De Belastingdienst heeft de plannen van het Canisius-Wilhelmina Ziekenhuis (CWZ) in Nijmegen voor een Medisch Specialistisch Bedrijf (MSB) goedgekeurd. Met een tweede ziekenhuis heeft de fiscus een mondeling akkoord bereikt. Daarmee is een belangrijke hobbel naar de invoering van integrale bekostiging genomen.

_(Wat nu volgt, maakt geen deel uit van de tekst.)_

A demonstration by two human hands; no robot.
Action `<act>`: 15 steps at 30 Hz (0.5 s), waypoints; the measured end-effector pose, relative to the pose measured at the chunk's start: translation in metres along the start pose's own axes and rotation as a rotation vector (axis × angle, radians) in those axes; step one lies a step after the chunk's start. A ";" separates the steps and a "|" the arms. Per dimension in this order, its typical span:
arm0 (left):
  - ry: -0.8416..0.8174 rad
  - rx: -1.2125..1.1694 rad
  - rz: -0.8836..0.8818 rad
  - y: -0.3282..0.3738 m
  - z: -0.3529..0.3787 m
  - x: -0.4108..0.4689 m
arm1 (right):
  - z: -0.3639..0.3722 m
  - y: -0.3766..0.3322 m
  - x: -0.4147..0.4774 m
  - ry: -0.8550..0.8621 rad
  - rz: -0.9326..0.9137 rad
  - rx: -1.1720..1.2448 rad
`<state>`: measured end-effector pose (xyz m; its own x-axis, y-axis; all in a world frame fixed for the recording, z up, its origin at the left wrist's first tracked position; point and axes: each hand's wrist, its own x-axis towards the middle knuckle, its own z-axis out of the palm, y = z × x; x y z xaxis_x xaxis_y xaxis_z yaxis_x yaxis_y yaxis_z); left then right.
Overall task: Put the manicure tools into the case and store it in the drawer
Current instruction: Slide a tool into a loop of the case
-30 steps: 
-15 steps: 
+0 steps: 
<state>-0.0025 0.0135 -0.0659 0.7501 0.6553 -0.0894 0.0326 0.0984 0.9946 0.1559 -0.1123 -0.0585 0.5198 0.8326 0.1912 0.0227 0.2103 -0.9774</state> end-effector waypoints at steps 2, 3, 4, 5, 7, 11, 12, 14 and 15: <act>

Binnen de ziekenhuizen is de afgelopen weken de nodige onrust ontstaan over de mogelijke organisatorische consequenties van de invoering van integrale prijzen. Onder dit nieuwe regime, dat op 1 januari 2015 van kracht wordt, krijgen vrijgevestigde medisch-specialisten hun honorarium niet langer van de verzekeraars, maar van het ziekenhuis. Dit raakt aan de fiscale status van de specialisten en de bestuurbaarheid van het ziekenhuis en vergt zodoende een ingrijpende bestuurlijke en organisatorische herijking. Minister Schippers stelde begin oktober dat de ziekenhuizen en medisch specialisten onvoldoende vaart maakten met de uitwerking van de benodigde bestuurlijke en organisatorische modellen. Volgens de ziekenhuizen was het juist de fiscus die verzuimde antwoord te geven op vragen rond de fiscale implicaties van de nieuwe modellen. In totaal hebben zo’n dertig ziekenhuizen vragen uitstaan bij de Belastingdienst.
Houvast
Met de goedkeuring voor het ‘Nijmeegse model’ geeft de fiscus nu voor het eerst officieel duidelijkheid. Naar verwachting biedt dit ook andere ziekenhuizen houvast. “Lokale omstandigheden kunnen natuurlijk altijd anders zijn, maar met de goedkeuring van deze businesscase treedt in principe het gelijkheidsbeginsel in werking”, zegt consultant Boldewijn Noordveld, die als adviseur van De ZorgConsultants/De ZorgAccountants nauw bij de totstandkoming van het ‘Nijmeegse model’ betrokken is geweest.
Ondernemersrisico
Het ‘Nijmeegse model’ draait rond een medisch specialistisch bedrijf (MSB) waar de vrijgevestigde medisch specialisten deel van gaan uitmaken. Doordat de medisch specialisten die lid zijn van het MSB ondernemersrisico lopen, behouden ze hun huidige fiscale ondernemerschap. “Waar het om gaat is de vraag of de medisch specialist zich daadwerkelijk gedraagt als ondernemer”, legt Noordveld uit. “Dit betekent dat er sprake moet zijn van ondernemersrisico’s; er moet onder meer personeel in dienst zijn en er moeten investeringen gedaan worden.”
Geen fiscaal trucje
Dit is in de Nijmeegse casus opgenomen en het MSB zal een gedeelte van de omzet aanwenden voor investeringen en het dragen van personeelslasten. In de casus die naar de belasting is gezonden zijn aan de personeelslasten en investeringen percentages verbonden. Noordveld benadrukt dat de percentages indicatief zijn en derhalve niet zomaar kunnen worden overgenomen binnen een ander ziekenhuis. “Waar het vooral om gaat is dat de vorming van een MSB meer is dan een fiscaal trucje”, zegt Noordveld. “Het belangrijkste is misschien wel de gelijkgerichtheid van de belangen van het ziekenhuis en het MSB. Dit is in Nijmegen in de besprekingen tussen het ziekenhuis en de medisch specialisten, altijd het uitgangspunt geweest. De samenwerking moet zo vormgeven zijn dat de kwaliteit en bestuurbaarheid geborgd zijn. Dus niet denken dat je het als MSB zonder het ziekenhuis kan, of dat je het als ziekenhuis zonder een goed georganiseerd MSB kan”.